AWS Athena is an interactive query service that makes it easy to analyze data in Amazon S3 using standard SQL. Athena is serverless, so there is no infrastructure to manage, and you pay only for the queries that you run.
Athena is easy to use. Simply point to your data in Amazon S3, define the schema, and start querying using standard SQL. Most results are delivered within seconds. With Athena, there’s no need for complex ETL jobs to prepare your data for analysis. This makes it easy for anyone with SQL skills to quickly analyze large-scale datasets.
With Amazon Athena, there is no infrastructure to set up or manage, and the customer pays only for the queries they run.
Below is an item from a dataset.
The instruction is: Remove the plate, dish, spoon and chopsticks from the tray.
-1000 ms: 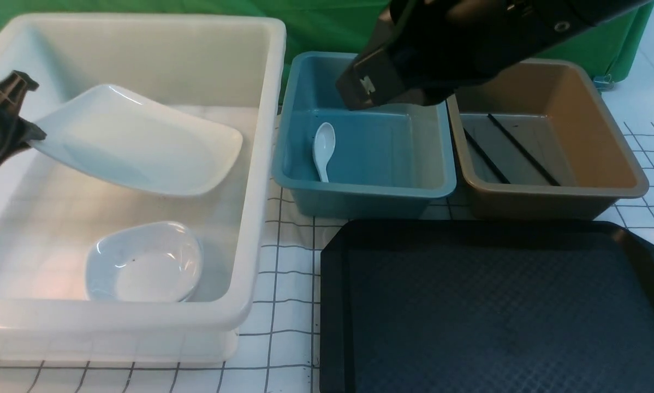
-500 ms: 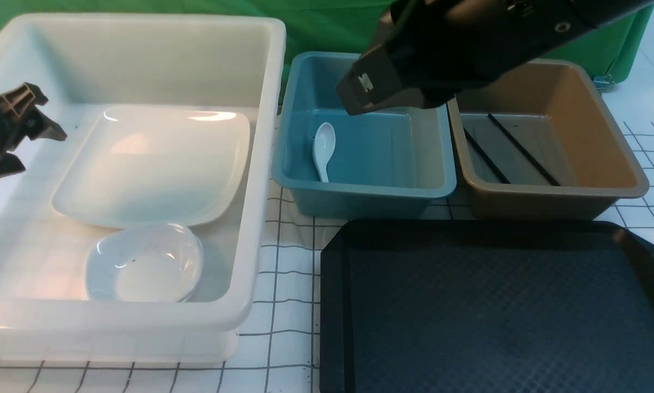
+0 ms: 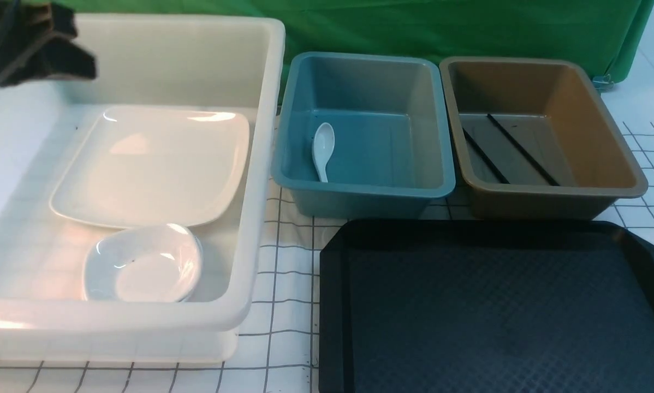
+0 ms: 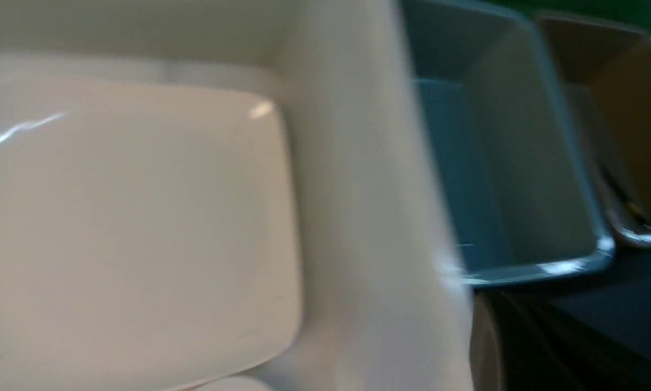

Amazon Athena scales automatically, executing queries in parallel, which gives fast results, even with a large dataset and complex queries.
To get started, just log into the Athena Management Console, define your schema, and start querying. Amazon Athena uses Presto with full standard SQL support and works with a variety of standard data formats, including CSV, JSON, ORC, Apache Parquet and Avro. While Amazon Athena is ideal for quick, ad-hoc querying and integrates with Amazon QuickSight for easy visualization, it can also handle complex analysis, including large joins, window functions, and arrays.
Amazon Athena can be accessed via the AWS Management Console, an API, or an ODBC or JDBC driver. You can programmatically run queries, add tables or partitions using the ODBC or JDBC driver.
- Serverless service to perform analytics directly against S3 files
- Uses SQL language to query the files
- Has a JDBC / ODBC driver
- Charged per query and amount of data scanned
- Supports CSV, JSON, ORC, Avro, and Parquet (built on Presto)
- Use cases: Business intelligence / analytics / reporting, analyze & query VPC Flow Logs, ELB Logs, CloudTrail trails, etc…
- Exam Tip: Analyze data directly on S3 => use Athena
Features Of AWS Athena:
Athena has many features that makes it suitable for Data Analysis. Let’s take a look at the different features one by one.
Easy Implementation: Athena doesn’t require installation. It can be accessed directly from the AWS Console also directly by AWS CLI.
Serverless: It is serverless, so the end-user doesn’t need to worry about infrastructure, configuration, scaling or failure. Athena takes care of everything on its own.
Pay per query: Athena charges you only for the query you run, i.e. the amount of data that is managed per query. You can save a lot if you can compress them and format your dataset accordingly.
Fast: Athena is a very fast analytics tool. It can perform complex queries in less time by breaking the complex queries into simpler ones and run them parallelly, then combine the results to give the desired output.
Highly available: With the assurance of AWS, Athena is highly available and the user can execute queries round the clock. As AWS is 99.999% available, so is Athena.
Integration: The best feature of Athena is that it can be integrated with AWS Glue. AWS Glue will help the user to create a better-unified data repository. This helps you create better versioning of data, better tables, views, etc.
Happy Learning !!